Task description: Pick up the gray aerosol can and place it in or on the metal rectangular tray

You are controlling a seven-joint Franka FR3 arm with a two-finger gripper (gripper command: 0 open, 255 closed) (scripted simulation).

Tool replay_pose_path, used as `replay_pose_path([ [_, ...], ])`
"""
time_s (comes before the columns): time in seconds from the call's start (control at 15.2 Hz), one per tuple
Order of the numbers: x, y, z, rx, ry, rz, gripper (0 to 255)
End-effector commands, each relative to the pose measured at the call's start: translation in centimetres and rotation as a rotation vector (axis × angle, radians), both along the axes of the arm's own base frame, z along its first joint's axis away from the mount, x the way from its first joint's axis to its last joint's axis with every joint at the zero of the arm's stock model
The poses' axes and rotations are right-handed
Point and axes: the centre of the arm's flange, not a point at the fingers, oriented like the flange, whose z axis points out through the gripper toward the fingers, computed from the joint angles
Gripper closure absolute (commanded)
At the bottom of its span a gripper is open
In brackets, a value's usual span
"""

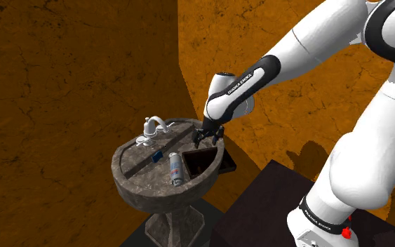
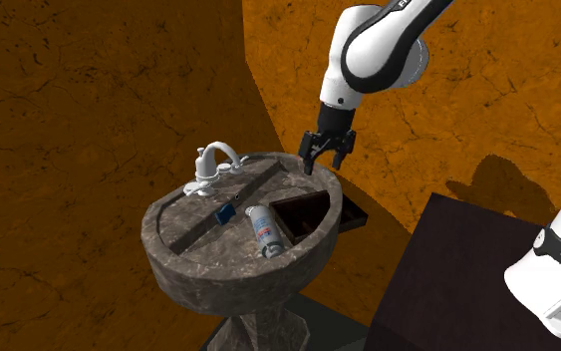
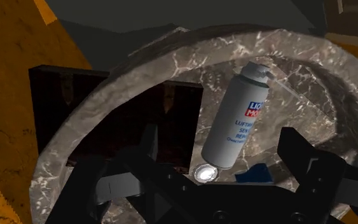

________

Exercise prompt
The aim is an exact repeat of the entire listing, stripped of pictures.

Answer to this problem
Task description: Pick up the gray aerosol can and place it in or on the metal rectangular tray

You are controlling a seven-joint Franka FR3 arm with a two-finger gripper (gripper command: 0 open, 255 closed) (scripted simulation).

Tool replay_pose_path, used as `replay_pose_path([ [_, ...], ])`
"""
time_s (comes before the columns): time in seconds from the call's start (control at 15.2 Hz), one per tuple
Order of the numbers: x, y, z, rx, ry, rz, gripper (0 to 255)
End-effector commands, each relative to the pose measured at the call's start: translation in centimetres and rotation as a rotation vector (axis × angle, radians), both along the axes of the arm's own base frame, z along its first joint's axis away from the mount, x the way from its first joint's axis to its last joint's axis with every joint at the zero of the arm's stock model
The poses' axes and rotations are right-handed
Point and axes: the centre of the arm's flange, not a point at the fingers, oriented like the flange, whose z axis points out through the gripper toward the fingers, computed from the joint angles
Gripper closure absolute (commanded)
At the bottom of its span a gripper is open
In brackets, a value's usual span
"""

This concludes the response to the exercise.